Work request: Your job is to print the listing exactly.

Recorded information:
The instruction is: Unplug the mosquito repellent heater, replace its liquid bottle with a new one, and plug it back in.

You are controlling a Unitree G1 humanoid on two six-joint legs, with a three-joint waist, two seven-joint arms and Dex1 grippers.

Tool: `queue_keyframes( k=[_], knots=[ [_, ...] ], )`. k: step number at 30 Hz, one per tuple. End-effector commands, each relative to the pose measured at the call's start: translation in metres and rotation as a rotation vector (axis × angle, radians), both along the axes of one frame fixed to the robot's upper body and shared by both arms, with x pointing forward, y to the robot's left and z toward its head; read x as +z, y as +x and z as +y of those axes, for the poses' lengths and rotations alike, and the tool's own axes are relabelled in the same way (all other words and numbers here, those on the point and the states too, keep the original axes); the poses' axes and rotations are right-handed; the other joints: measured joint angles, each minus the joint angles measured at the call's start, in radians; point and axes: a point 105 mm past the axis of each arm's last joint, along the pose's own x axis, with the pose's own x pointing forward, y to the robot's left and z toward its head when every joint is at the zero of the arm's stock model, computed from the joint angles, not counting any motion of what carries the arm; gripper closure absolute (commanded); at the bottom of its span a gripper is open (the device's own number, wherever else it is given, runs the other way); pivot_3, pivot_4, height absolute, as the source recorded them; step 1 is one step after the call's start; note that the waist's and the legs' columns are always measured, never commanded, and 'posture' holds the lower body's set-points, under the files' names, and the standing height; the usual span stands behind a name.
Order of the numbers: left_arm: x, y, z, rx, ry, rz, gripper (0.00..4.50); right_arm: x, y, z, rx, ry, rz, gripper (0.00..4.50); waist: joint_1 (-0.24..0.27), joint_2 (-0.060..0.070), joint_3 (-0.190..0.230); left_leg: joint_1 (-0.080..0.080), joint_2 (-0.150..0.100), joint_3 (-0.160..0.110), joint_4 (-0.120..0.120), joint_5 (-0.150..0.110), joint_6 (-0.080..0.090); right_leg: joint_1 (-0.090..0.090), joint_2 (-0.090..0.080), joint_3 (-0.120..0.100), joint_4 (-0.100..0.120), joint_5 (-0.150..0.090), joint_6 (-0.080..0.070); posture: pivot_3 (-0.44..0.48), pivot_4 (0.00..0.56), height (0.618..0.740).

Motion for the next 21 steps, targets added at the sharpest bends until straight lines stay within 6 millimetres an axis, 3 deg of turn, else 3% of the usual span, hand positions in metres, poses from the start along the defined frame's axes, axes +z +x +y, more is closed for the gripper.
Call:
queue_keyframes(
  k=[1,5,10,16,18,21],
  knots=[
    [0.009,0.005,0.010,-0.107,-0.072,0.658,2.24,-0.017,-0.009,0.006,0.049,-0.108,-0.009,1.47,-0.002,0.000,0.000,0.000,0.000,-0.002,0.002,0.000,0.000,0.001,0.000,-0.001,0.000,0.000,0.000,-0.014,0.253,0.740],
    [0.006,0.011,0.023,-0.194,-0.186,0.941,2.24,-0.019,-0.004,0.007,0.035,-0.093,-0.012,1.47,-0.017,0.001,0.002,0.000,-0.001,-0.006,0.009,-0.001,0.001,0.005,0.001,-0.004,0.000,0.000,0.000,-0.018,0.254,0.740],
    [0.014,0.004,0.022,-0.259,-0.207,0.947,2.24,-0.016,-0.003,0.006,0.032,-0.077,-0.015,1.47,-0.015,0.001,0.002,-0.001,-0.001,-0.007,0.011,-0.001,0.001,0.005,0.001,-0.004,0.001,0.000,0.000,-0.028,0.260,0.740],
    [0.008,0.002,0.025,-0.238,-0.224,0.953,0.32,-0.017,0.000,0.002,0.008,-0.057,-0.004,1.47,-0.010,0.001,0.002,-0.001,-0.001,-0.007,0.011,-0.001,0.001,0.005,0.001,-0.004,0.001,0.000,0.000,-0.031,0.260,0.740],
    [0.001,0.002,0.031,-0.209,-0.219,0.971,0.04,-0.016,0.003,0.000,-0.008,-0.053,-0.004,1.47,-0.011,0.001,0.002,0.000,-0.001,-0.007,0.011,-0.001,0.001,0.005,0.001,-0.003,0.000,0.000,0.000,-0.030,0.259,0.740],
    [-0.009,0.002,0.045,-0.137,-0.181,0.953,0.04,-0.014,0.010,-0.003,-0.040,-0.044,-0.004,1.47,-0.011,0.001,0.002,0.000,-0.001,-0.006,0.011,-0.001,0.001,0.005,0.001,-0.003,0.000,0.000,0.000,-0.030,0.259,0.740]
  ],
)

Task response:
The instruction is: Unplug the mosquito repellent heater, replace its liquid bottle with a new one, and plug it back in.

You are controlling a Unitree G1 humanoid on two six-joint legs, with a three-joint waist, two seven-joint arms and Dex1 grippers.

Tool: `queue_keyframes( k=[_], knots=[ [_, ...] ], )`. k: step number at 30 Hz, one per tuple. End-effector commands, each relative to the pose measured at the call's start: translation in metres and rotation as a rotation vector (axis × angle, radians), both along the axes of one frame fixed to the robot's upper body and shared by both arms, with x pointing forward, y to the robot's left and z toward its head; read x as +z, y as +x and z as +y of those axes, for the poses' lengths and rotations alike, and the tool's own axes are relabelled in the same way (all other words and numbers here, those on the point and the states too, keep the original axes); the poses' axes and rotations are right-handed; the other joints: measured joint angles, each minus the joint angles measured at the call's start, in radians; point and axes: a point 105 mm past the axis of each arm's last joint, along the pose's own x axis, with the pose's own x pointing forward, y to the robot's left and z toward its head when every joint is at the zero of the arm's stock model, computed from the joint angles, not counting any motion of what carries the arm; gripper closure absolute (commanded); at the bottom of its span a gripper is open (the device's own number, wherever else it is given, runs the other way); pivot_3, pivot_4, height absolute, as the source recorded them; step 1 is one step after the call's start; note that the waist's and the legs' columns are always measured, never commanded, and 'posture' holds the lower body's set-points, under the files' names, and the standing height; the usual span stands behind a name.
Order of the numbers: left_arm: x, y, z, rx, ry, rz, gripper (0.00..4.50); right_arm: x, y, z, rx, ry, rz, gripper (0.00..4.50); waist: joint_1 (-0.24..0.27), joint_2 (-0.060..0.070), joint_3 (-0.190..0.230); left_leg: joint_1 (-0.080..0.080), joint_2 (-0.150..0.100), joint_3 (-0.160..0.110), joint_4 (-0.120..0.120), joint_5 (-0.150..0.110), joint_6 (-0.080..0.090); right_leg: joint_1 (-0.090..0.090), joint_2 (-0.090..0.080), joint_3 (-0.120..0.100), joint_4 (-0.100..0.120), joint_5 (-0.150..0.090), joint_6 (-0.080..0.070); posture: pivot_3 (-0.44..0.48), pivot_4 (0.00..0.56), height (0.618..0.740).

Motion for the next 21 steps, targets added at the sharpest bends until straight lines stay within 6 millimetres an axis, 3 deg of turn, else 3% of the usual span, hand positions in metres, poses from the start along the defined frame's axes, axes +z +x +y, more is closed for the gripper.
Call:
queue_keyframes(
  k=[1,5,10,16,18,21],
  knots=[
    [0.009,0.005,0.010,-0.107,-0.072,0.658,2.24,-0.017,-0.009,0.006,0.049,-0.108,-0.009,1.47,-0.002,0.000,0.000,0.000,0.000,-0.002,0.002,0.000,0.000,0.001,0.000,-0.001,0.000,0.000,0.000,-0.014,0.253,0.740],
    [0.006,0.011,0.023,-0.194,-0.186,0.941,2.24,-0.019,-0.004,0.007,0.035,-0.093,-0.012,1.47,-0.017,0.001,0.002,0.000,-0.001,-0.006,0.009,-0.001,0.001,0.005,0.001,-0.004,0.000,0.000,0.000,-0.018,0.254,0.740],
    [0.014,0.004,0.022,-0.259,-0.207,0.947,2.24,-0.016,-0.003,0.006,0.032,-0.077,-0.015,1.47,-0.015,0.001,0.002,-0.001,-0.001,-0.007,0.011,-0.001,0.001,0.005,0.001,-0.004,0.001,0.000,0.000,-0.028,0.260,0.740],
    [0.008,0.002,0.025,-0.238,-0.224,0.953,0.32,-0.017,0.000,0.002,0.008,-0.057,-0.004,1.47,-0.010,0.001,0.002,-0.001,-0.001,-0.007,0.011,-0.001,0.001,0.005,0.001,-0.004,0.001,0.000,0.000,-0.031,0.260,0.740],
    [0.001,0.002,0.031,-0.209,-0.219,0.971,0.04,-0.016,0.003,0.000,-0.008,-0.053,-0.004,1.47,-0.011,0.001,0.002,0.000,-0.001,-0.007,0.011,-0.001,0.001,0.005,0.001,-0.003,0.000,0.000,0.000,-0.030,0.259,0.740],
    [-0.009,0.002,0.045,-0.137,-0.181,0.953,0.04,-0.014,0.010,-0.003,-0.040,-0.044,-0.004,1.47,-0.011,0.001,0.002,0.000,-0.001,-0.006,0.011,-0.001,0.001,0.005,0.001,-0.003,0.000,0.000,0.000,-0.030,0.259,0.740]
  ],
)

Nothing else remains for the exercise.